I recorded a version of the script and noted the times I said each line—my original plan was to provide each person their own script containing only their lines and the time needed for silence between them, allowing the lines to fall out of sync naturally as each person gauged their own silences. This method was eventually abandoned, though there were no re-takes or notes given to how each person’s lines should be read, and the final alignment of the takes still matches my original script timings.
***
The music I wanted to use for the Montreal sequence was Terry Riley’s A Rainbow in Curved Air, (a favourite of mine from the original Hitchhiker’s Guide to the Galaxy radio play) but due to the strict YouTube copyright restrictions, I turned to commissioning my friend Jesse Lawrence to try to reinterpret and recapture the energy of Riley’s track, which he did beautifully.

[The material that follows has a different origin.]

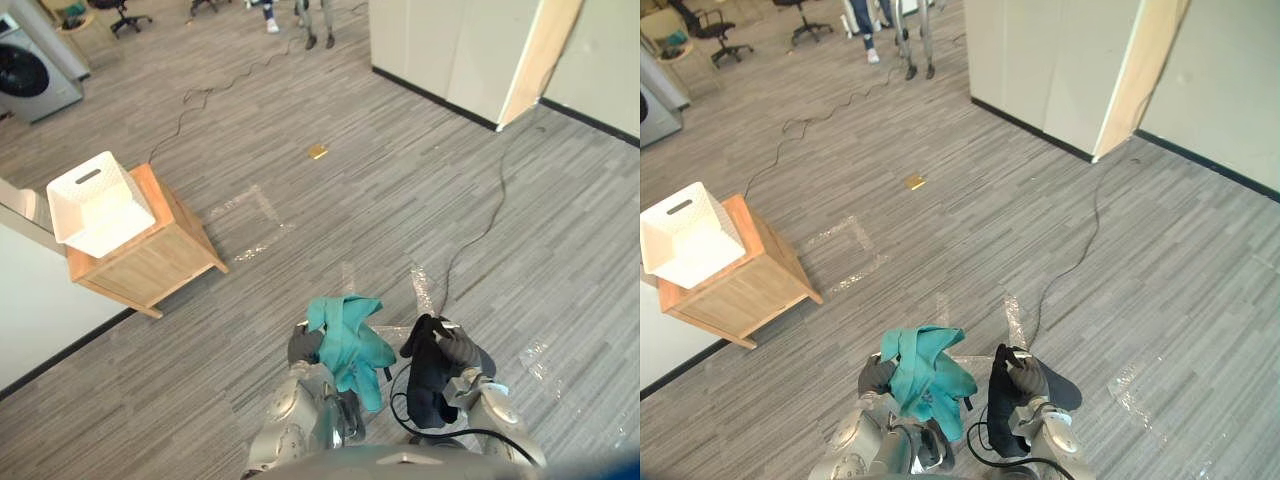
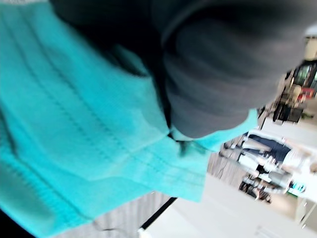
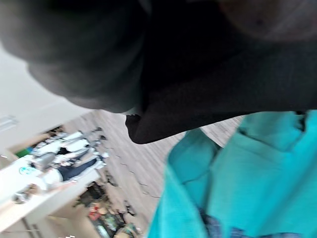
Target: Tidy the bed and pick cloth on bed and put in laundry
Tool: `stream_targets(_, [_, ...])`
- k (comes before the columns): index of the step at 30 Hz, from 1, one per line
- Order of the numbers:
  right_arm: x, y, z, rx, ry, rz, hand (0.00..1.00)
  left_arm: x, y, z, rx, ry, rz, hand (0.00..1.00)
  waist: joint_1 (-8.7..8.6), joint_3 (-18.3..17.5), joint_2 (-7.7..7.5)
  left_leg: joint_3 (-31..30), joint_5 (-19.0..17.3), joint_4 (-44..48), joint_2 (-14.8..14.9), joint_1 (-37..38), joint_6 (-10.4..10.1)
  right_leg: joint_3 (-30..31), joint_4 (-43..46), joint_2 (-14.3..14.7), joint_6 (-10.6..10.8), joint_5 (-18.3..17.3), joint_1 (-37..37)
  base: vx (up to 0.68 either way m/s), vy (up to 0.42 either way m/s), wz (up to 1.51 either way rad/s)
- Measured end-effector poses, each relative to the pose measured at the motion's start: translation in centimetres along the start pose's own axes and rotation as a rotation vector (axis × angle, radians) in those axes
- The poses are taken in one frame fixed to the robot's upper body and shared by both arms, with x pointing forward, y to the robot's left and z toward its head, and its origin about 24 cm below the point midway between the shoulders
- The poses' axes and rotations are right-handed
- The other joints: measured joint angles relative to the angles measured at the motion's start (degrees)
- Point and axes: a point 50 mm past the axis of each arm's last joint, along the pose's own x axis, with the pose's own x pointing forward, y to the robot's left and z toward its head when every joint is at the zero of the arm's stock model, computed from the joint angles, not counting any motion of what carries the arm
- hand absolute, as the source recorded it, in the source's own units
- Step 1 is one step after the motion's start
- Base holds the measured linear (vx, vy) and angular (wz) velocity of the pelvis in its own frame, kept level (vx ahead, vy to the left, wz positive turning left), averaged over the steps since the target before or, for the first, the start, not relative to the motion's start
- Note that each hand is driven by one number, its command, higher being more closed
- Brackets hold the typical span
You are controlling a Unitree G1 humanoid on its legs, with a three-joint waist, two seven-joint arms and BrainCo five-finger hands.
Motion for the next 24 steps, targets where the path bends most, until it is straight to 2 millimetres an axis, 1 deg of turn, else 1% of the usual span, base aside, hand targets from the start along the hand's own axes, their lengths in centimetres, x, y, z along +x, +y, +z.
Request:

It seemed fitting that the other songs should also be from talented Winnipeggers, so I plucked and borrowed from: Sean, Isaac, Lino, Dave (relocated to Montreal), and Ross (relocated to Montreal).
***
A Traveller’s Guide took shape, and funnily enough, during the editing process Toronto and Montreal became the main candidates for where Juliana and I would be moving after St. John’s (we chose Montreal).
I made the deadline for submitting the video to the Winnipeg Underground Film Festival, where my friends (especially those who contributed music) could see it on the big screen. The premiere would be June 1st 2023, which worked out well because we were planning to visit Winnipeg in June anyway to drive From Winnipeg to Seattle to see Joni Mitchell.
The festival was extremely welcoming, and Traveller’s Guide seemed well received—though I immediately regretted the unprepared answers I gave at the subsequent Q&A and hope they will still allow me back some day.